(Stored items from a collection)
Start of Block

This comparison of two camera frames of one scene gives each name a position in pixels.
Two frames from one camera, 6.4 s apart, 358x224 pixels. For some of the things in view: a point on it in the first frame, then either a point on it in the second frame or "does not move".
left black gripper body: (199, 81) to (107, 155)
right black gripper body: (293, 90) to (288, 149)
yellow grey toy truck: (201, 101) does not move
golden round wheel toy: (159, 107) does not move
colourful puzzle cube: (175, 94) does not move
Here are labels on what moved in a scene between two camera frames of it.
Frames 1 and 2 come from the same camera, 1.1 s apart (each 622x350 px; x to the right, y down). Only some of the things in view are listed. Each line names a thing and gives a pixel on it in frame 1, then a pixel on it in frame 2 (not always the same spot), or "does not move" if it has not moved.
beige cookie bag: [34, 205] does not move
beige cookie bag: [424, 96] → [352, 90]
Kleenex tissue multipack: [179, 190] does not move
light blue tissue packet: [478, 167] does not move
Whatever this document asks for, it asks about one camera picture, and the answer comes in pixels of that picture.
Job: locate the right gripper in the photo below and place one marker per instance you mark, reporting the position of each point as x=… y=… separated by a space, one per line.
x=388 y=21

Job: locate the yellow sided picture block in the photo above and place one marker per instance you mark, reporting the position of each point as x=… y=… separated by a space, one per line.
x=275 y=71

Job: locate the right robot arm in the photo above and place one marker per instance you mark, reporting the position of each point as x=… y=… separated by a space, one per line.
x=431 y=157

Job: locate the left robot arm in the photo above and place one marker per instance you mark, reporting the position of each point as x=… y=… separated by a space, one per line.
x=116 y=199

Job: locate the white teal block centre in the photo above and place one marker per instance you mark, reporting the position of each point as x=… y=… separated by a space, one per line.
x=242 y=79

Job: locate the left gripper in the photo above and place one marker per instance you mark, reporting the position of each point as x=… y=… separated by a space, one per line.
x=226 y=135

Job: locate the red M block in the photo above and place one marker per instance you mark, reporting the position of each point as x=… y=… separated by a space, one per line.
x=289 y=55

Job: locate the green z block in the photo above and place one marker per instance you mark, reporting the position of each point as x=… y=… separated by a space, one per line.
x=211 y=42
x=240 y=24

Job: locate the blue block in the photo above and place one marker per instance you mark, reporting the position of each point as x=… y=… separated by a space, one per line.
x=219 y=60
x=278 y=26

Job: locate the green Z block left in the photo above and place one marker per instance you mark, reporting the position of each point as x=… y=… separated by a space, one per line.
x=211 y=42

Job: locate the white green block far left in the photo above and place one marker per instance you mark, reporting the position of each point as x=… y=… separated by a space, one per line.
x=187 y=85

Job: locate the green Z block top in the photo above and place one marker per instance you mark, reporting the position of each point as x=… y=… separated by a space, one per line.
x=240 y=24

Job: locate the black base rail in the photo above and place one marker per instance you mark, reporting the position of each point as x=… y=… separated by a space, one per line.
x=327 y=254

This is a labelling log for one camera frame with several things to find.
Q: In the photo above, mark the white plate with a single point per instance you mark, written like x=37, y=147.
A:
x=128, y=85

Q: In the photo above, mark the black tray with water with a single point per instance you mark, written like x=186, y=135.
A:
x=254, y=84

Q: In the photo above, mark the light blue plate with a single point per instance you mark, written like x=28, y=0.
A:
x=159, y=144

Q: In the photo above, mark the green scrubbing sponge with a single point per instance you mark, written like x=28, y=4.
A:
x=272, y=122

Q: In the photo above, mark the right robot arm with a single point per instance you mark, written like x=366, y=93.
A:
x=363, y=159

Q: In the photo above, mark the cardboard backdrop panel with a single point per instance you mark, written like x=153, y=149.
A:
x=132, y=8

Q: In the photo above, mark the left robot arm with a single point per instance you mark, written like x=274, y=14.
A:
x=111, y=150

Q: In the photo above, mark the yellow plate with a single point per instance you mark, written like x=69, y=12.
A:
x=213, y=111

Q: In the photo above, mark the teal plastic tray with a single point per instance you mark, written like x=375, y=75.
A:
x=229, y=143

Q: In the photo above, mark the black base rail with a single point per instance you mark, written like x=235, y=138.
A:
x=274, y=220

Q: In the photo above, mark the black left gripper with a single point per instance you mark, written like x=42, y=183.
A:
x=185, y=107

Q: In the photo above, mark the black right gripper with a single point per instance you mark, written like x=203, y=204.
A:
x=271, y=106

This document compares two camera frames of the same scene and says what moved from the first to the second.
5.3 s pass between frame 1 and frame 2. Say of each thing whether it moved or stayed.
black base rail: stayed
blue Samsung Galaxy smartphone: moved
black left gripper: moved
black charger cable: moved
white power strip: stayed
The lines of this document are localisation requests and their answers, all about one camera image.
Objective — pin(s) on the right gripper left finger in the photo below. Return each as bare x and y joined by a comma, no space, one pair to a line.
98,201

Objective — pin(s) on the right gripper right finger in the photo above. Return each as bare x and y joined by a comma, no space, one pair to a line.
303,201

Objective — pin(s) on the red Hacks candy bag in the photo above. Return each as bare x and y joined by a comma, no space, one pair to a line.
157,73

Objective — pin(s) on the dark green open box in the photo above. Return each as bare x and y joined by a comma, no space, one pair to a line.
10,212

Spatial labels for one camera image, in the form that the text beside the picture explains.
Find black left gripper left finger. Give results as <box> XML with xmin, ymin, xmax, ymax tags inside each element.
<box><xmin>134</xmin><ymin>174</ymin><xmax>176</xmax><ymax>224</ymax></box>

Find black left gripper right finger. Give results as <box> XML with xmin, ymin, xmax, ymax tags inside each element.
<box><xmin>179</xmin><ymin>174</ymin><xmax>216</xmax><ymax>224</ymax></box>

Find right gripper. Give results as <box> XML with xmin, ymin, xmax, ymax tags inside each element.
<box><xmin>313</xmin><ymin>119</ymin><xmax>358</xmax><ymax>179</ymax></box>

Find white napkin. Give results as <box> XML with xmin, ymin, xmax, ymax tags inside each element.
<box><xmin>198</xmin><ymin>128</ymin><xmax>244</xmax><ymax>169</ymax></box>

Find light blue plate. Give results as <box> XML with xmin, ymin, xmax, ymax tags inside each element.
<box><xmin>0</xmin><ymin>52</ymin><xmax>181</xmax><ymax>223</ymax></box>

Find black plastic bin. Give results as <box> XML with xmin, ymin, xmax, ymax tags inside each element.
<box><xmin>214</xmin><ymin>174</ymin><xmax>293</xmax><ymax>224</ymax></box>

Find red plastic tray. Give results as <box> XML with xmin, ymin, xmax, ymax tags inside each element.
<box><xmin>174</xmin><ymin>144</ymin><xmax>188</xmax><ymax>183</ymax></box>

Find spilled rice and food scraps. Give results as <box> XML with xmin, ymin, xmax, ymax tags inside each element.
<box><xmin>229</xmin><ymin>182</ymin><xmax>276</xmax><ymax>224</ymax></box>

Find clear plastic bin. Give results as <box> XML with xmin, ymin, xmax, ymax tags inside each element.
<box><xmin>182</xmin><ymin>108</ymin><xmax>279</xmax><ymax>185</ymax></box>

End of Block

What to work on
Restate word for word only the lines running from the beginning of the data to the line holding "Kleenex tissue multipack: [179, 190]", both included.

Finished exercise
This comparison of two camera frames of one scene gives each name a position in pixels.
Two frames from one camera, 6.4 s apart, 358x224 pixels. For some of the things in view: a point on it in the first frame, then either a point on it in the second frame or "does not move".
left black gripper body: (199, 81) to (107, 155)
right black gripper body: (293, 90) to (288, 149)
yellow grey toy truck: (201, 101) does not move
golden round wheel toy: (159, 107) does not move
colourful puzzle cube: (175, 94) does not move
Here are labels on what moved in a scene between two camera frames of it.
Frames 1 and 2 come from the same camera, 1.1 s apart (each 622x350 px; x to the right, y down). Only some of the things in view are listed. Each line names a thing and gives a pixel on it in frame 1, then a pixel on it in frame 2 (not always the same spot), or "does not move" if it has not moved.
beige cookie bag: [34, 205] does not move
beige cookie bag: [424, 96] → [352, 90]
Kleenex tissue multipack: [179, 190] does not move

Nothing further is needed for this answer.